ABOUT THIS TASK: Look through the records below for the line with "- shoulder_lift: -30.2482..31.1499" and the line with "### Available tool", then return those lines and all lines between, exactly.

[Data items]
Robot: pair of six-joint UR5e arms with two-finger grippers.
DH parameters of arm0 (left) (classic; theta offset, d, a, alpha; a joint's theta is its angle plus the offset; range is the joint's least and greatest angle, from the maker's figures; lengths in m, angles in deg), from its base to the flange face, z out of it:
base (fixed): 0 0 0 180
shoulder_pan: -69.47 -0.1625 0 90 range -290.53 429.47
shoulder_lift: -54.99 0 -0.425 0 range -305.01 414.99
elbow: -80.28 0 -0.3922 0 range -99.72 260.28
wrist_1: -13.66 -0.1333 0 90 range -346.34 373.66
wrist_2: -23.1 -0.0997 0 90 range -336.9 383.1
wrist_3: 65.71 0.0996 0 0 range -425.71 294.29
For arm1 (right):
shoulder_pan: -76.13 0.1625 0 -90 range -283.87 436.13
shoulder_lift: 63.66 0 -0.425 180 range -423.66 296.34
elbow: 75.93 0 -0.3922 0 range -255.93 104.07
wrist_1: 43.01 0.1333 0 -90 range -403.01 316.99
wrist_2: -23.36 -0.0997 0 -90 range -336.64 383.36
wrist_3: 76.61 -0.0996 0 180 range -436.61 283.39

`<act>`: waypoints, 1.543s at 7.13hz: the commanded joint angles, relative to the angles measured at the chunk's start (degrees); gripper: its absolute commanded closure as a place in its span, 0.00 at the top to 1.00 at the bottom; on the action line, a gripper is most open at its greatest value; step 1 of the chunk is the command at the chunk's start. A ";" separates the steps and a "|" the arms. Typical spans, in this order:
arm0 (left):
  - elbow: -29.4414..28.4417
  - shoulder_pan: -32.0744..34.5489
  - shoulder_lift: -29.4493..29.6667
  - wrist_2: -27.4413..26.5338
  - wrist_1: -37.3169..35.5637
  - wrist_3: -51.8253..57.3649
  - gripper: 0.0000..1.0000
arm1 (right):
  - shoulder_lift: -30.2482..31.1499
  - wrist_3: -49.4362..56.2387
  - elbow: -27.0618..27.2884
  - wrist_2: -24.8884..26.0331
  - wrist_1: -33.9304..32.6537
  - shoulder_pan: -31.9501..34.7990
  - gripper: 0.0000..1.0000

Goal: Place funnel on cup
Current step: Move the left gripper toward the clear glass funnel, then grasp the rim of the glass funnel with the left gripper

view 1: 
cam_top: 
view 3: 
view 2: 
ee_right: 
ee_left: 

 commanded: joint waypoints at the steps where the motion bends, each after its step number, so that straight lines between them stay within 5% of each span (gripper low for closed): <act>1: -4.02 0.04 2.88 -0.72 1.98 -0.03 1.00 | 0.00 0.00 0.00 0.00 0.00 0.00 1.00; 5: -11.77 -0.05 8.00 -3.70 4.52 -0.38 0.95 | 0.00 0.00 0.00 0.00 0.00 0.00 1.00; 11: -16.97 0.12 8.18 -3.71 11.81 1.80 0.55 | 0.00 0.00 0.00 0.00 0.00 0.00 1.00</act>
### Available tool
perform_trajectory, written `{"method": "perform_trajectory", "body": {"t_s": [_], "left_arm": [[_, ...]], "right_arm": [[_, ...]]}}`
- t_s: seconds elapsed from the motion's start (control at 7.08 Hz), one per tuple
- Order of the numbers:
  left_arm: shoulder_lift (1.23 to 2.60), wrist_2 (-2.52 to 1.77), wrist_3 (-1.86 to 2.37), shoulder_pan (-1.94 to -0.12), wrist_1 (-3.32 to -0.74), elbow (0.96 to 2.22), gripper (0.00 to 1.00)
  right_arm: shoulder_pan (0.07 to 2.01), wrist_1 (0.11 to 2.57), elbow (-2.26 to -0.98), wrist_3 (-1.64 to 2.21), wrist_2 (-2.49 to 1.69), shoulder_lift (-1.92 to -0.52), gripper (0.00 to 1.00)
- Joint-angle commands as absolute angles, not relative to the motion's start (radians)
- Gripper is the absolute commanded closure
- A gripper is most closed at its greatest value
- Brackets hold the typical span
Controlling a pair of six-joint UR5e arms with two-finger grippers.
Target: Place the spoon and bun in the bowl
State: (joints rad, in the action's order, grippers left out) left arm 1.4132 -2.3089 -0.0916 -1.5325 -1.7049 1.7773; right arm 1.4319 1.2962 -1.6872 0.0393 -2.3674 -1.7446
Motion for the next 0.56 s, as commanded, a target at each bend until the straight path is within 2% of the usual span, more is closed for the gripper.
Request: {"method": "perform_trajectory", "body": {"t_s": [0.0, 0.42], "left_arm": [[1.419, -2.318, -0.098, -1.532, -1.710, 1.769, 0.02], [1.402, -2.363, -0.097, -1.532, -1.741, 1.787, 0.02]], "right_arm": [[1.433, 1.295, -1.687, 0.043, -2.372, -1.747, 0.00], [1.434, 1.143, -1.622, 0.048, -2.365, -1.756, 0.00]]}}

ANSWER SPACE:
  - shoulder_lift: -30.2482..31.1499
  - wrist_3: -49.4362..56.2387
  - elbow: -27.0618..27.2884
  - wrist_2: -24.8884..26.0331
  - wrist_1: -33.9304..32.6537
  - shoulder_pan: -31.9501..34.7990
  - gripper: 0.0000..1.0000

Goal: Place funnel on cup
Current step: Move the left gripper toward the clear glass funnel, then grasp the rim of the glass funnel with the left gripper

view 1: 
cam_top: 
view 3: 
view 2: 
ee_right: 
ee_left: 

 commanded: joint waypoints at the steps where the motion bends, each after its step number, so that straight lines between them stay within 5% of each span (gripper low for closed): <act>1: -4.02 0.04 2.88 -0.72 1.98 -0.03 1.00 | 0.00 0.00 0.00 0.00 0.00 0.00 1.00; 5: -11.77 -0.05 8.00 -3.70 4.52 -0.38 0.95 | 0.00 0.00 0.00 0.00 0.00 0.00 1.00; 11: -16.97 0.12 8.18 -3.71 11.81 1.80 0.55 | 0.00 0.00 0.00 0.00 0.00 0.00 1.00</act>
### Available tool

No further answer will be given.